▶ _Work required_:
Your answer must hold only the lines below from the line containing "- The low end" through the line containing "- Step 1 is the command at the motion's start", each reproduced exactly.

▶ _Material for this task_:
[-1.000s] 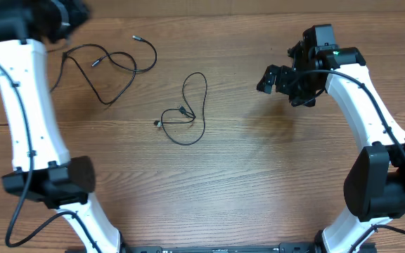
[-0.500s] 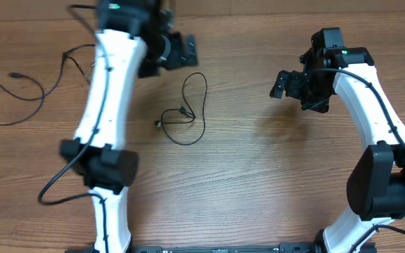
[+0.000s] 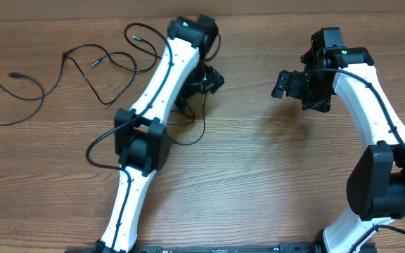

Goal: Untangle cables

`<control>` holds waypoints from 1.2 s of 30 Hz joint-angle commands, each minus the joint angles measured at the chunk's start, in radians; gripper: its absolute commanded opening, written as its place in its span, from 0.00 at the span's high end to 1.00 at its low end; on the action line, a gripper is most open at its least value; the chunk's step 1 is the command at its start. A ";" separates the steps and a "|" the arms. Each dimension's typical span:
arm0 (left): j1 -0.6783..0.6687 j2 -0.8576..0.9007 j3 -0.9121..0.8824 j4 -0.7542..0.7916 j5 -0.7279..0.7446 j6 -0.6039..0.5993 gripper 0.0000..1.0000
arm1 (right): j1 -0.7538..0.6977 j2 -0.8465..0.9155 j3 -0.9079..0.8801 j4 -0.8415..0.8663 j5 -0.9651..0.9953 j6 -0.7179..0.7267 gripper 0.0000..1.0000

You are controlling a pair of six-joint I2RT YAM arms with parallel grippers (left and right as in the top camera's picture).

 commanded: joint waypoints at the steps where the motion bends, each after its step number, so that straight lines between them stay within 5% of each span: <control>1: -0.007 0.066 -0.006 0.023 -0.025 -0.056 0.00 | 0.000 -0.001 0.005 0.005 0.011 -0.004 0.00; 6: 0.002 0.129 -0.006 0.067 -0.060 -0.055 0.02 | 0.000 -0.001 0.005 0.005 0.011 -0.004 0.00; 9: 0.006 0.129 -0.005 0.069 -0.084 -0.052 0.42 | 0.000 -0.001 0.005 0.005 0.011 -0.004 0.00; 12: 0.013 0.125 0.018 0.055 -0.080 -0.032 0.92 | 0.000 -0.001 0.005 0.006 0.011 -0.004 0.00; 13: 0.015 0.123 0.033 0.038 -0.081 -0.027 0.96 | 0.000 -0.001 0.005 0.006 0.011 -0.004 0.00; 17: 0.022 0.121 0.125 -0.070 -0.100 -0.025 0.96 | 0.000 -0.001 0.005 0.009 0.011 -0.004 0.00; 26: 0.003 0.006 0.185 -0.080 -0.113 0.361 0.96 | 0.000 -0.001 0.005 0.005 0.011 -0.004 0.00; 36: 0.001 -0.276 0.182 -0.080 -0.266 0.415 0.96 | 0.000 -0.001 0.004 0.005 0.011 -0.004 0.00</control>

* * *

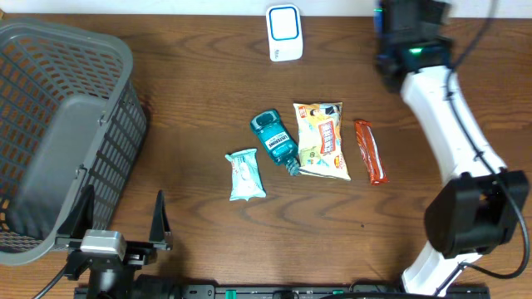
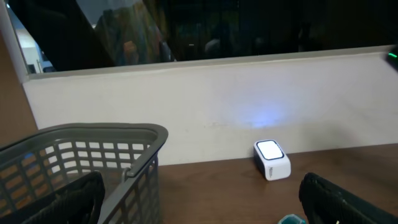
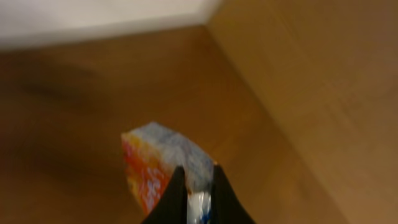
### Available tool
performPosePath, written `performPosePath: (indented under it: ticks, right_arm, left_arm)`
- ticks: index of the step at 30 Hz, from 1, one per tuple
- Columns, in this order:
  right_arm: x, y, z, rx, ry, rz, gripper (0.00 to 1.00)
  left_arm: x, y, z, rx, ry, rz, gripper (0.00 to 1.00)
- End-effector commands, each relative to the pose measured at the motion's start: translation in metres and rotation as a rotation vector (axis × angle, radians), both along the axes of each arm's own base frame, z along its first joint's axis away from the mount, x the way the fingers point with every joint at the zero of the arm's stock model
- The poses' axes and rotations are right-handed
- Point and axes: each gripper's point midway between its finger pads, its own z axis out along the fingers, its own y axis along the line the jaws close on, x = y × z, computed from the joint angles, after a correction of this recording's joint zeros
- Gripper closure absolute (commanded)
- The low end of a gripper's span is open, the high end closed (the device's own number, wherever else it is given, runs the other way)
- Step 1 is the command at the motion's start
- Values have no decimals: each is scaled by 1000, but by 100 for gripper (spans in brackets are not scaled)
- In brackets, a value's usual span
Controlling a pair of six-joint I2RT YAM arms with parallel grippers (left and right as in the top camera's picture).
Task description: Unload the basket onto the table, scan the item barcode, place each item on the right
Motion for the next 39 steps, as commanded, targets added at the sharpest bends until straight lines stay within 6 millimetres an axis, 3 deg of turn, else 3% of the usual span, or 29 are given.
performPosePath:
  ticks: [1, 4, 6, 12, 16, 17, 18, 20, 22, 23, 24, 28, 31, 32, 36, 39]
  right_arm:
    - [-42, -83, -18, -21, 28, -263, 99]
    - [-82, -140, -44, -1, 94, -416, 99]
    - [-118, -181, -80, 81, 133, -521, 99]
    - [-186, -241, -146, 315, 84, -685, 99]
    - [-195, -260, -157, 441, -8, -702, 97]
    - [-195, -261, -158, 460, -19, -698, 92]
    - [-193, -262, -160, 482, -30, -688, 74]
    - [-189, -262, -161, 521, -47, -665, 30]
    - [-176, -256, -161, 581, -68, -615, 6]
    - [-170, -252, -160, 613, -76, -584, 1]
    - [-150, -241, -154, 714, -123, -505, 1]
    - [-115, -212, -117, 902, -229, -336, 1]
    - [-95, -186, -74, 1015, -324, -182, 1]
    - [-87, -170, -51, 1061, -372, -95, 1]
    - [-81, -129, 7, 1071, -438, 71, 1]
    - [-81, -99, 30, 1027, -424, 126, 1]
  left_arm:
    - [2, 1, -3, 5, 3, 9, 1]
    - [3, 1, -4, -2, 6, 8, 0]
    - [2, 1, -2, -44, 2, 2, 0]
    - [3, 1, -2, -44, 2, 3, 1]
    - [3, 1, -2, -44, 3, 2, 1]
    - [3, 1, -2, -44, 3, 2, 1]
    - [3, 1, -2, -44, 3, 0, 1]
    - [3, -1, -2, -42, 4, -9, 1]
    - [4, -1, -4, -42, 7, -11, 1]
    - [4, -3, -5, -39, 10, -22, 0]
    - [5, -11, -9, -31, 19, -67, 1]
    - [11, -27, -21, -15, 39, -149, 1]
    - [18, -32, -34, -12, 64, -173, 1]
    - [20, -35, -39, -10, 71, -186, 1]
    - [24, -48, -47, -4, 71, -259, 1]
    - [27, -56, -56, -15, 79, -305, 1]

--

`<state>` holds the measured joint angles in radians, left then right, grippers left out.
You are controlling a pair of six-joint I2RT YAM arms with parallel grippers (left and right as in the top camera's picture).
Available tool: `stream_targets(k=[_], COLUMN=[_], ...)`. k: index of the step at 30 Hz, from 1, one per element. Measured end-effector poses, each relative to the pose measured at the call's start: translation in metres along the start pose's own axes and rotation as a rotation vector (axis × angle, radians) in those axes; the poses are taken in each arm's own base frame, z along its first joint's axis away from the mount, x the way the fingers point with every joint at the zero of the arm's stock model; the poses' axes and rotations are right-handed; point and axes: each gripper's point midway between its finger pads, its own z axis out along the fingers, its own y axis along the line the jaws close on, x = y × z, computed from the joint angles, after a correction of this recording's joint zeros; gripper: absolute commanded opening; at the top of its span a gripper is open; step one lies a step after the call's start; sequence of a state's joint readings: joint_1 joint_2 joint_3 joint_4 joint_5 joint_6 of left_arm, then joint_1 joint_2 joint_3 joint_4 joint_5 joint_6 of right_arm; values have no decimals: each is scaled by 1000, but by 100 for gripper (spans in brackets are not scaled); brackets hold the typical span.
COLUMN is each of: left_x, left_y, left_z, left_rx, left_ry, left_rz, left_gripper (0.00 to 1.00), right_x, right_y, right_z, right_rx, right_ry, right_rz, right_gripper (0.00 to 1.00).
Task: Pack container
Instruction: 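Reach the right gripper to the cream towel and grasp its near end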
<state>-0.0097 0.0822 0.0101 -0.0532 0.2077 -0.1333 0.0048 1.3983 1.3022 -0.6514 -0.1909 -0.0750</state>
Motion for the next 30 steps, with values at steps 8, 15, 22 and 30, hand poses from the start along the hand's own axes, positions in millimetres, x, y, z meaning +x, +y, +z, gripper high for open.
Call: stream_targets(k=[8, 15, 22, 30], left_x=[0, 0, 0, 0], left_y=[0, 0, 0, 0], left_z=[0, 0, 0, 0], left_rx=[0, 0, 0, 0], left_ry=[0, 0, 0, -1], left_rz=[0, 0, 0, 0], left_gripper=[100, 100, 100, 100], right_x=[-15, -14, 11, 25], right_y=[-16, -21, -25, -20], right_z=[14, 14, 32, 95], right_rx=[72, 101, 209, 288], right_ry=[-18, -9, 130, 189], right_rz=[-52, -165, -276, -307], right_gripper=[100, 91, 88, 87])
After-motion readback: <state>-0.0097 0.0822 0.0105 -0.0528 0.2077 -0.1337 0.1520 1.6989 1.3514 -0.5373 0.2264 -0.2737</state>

▶ _Your response_:
- The low end of a gripper's span is open, the high end closed (the device's own number, wherever else it is given, runs the other way)
- Step 1 is the command at the motion's start

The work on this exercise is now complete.